Eduard Verhagen (born 3 May 1962, Haarlem)[1] is an attorney and the medical director of the department of pediatrics at the University Medical Center Groningen (UMCG). He is mainly known for his involvement in infant euthanasia in the Netherlands.
Euthanasia is legal for patients over the age of 12 in the Netherlands. Verhagen, who studied both law and medicine, worked out a protocol with prosecutors and doctors in 2002 for infant euthanasia cases. This Groningen Protocol requires that the parents and teams of physicians and social workers agree that further treatment is futile. After a waiting period of several days, during which the parents can think over the decision and say goodbye, euthanasia is performed. The case records are subsequently turned over to the prosecutor's office. If this protocol is followed, prosecutors will refrain from pressing charges. In July 2005, this protocol was introduced nationwide in the Netherlands.
In 2005, the New England Journal of Medicine published an article by Verhagen and his colleague Pieter Sauer outlining their protocol and documenting 22 cases of infant euthanasia that had been reported to the authorities between 1997 and 2004, with four of them occurring under Verhagen's supervision at his hospital. Verhagen and Sauer said the essay was intended to address "blood-chilling accounts and misunderstandings."

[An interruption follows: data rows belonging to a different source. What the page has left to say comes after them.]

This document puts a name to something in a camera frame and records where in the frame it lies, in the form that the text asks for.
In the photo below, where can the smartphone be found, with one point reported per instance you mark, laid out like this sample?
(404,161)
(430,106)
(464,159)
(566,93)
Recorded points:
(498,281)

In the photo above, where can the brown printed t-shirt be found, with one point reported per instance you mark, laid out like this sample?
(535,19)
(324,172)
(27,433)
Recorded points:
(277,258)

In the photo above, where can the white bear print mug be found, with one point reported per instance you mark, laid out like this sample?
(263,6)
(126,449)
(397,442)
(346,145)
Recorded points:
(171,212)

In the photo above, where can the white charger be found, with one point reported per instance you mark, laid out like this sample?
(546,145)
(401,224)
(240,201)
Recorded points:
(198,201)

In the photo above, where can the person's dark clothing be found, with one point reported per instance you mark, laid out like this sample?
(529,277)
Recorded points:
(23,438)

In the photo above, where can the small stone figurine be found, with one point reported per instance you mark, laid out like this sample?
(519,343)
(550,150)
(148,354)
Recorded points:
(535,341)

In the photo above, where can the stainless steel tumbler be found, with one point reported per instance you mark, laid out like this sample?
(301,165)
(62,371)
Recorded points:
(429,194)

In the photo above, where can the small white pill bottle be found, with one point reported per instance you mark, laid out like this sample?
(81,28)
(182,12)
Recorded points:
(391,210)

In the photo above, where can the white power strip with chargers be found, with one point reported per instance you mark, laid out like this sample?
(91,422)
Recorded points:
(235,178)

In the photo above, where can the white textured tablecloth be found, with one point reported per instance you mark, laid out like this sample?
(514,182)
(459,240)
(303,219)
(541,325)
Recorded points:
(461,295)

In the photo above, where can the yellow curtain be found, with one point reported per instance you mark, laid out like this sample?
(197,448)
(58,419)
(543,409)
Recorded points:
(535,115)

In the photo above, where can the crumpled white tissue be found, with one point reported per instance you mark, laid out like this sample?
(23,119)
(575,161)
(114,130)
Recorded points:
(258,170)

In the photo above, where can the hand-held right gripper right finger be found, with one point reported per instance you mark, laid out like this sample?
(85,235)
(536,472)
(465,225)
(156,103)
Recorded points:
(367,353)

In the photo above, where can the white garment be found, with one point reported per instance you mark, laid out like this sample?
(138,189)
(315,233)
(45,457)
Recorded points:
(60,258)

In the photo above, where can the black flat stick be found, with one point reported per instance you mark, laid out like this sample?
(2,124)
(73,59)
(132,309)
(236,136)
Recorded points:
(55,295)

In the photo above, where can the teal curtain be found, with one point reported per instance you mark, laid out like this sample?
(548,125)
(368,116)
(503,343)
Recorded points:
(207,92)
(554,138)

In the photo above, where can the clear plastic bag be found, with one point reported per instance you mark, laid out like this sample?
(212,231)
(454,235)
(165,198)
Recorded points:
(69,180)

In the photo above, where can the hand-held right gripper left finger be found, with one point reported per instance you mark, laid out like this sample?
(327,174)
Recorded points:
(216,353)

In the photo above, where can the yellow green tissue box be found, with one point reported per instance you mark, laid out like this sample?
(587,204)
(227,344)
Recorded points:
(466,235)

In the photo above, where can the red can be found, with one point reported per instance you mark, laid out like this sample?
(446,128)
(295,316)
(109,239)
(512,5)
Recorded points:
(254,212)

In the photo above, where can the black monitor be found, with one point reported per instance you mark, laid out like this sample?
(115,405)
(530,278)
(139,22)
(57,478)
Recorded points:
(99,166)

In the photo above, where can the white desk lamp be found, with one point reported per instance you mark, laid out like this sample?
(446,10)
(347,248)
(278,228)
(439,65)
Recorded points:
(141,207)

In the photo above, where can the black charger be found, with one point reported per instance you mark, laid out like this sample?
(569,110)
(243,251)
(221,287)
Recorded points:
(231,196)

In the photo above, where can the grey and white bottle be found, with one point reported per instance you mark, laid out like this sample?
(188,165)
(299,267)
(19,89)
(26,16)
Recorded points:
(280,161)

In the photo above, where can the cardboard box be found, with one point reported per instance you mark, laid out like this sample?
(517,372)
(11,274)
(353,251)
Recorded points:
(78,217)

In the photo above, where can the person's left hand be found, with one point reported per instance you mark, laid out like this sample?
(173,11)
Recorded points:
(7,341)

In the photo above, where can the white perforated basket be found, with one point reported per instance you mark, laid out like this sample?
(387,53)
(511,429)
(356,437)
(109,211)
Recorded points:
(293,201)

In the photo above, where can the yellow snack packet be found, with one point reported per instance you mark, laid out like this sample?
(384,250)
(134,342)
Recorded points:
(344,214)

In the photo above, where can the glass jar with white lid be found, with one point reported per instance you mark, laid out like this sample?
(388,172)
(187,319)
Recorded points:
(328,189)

As his motive, Verhagen states that he believes euthanasia to be justified in cases of unbearable suffering, and that it is an important decision that should only happen as the result of an open and honest discussion among the involved parties, rather than as a lone decision of a doctor who is afraid of the consequences. However, the Groningen Protocol is extremely controversial. Among others, Dr Rob de Jong openly questions the criteria used in the Groningen protocol, especially "unbearable suffering" and the "expected quality of life" in a critical appraisal. Another important argument against the Groningen protocol is that the 22 cases described are all children with spina bifida, which is not considered a lethal disability.[2] Erick Kodish has also harshly criticized the protocol and its premises in an article published in The Lancet where he has concluded inviting to resistance by means of civil disobedience against the medical institutionalization of infanticide.[3]